**Task to complete**
Where an image appears, leave it out; otherwise repeat the data exactly.

START Provided data

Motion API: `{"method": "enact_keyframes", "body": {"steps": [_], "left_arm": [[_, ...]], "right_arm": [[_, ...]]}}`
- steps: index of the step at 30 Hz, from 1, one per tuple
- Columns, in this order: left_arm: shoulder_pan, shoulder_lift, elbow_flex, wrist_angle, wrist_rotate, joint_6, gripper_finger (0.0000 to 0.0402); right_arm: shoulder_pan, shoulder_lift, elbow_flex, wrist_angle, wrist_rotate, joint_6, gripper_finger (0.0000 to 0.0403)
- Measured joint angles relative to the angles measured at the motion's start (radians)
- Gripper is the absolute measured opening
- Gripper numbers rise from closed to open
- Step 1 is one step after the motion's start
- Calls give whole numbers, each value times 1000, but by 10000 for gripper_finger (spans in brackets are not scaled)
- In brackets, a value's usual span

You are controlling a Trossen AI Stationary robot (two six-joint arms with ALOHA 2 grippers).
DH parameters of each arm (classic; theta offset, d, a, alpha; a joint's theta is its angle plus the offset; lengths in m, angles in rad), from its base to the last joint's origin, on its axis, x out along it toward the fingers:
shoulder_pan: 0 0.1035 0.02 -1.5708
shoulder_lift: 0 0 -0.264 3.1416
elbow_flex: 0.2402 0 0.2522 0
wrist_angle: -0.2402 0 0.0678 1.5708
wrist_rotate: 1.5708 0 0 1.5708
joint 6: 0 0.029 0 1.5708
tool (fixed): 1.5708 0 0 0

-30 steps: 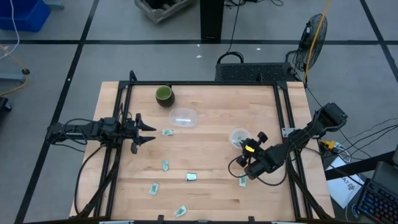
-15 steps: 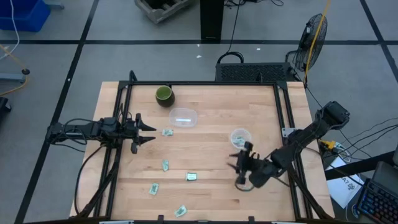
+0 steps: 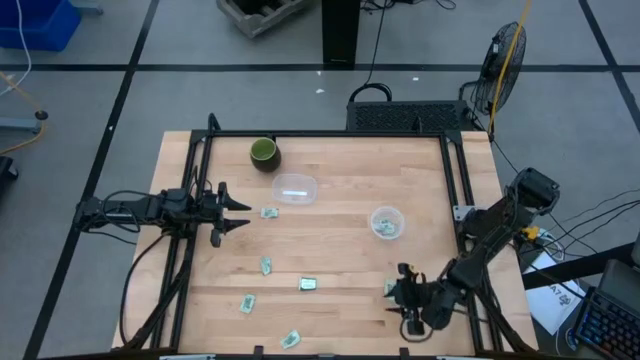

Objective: Pick and place items into bin
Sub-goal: Put the light green stevia packet into the right transparent bin

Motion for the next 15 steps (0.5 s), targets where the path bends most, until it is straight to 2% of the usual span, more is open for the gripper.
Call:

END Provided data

**Answer to the problem**
Motion API: `{"method": "enact_keyframes", "body": {"steps": [_], "left_arm": [[_, ...]], "right_arm": [[_, ...]]}}`
- steps: index of the step at 30 Hz, from 1, one per tuple
- Columns, in this order: left_arm: shoulder_pan, shoulder_lift, elbow_flex, wrist_angle, wrist_rotate, joint_6, gripper_finger (0.0000 to 0.0402); right_arm: shoulder_pan, shoulder_lift, elbow_flex, wrist_angle, wrist_rotate, joint_6, gripper_finger (0.0000 to 0.0403)
- Measured joint angles relative to the angles measured at the motion's start (radians)
- Gripper is the absolute measured opening
- Gripper numbers rise from closed to open
- Step 1 is one step after the motion's start
- Calls give whole numbers, each value times 1000, but by 10000 for gripper_finger (spans in brackets are not scaled)
- In brackets, a value's usual span

You are controlling a Trossen AI Stationary robot (two six-joint arms with ALOHA 2 grippers).
DH parameters of each arm (classic; theta offset, d, a, alpha; a joint's theta is its angle plus the offset; lengths in m, angles in rad), from its base to the last joint's origin, on its axis, x out along it toward the fingers:
shoulder_pan: 0 0.1035 0.02 -1.5708
shoulder_lift: 0 0 -0.264 3.1416
elbow_flex: 0.2402 0 0.2522 0
wrist_angle: -0.2402 0 0.0678 1.5708
wrist_rotate: 1.5708 0 0 1.5708
joint 6: 0 0.029 0 1.5708
tool (fixed): 1.5708 0 0 0

-30 steps: 
-15 steps: 
+0 steps: 

Objective: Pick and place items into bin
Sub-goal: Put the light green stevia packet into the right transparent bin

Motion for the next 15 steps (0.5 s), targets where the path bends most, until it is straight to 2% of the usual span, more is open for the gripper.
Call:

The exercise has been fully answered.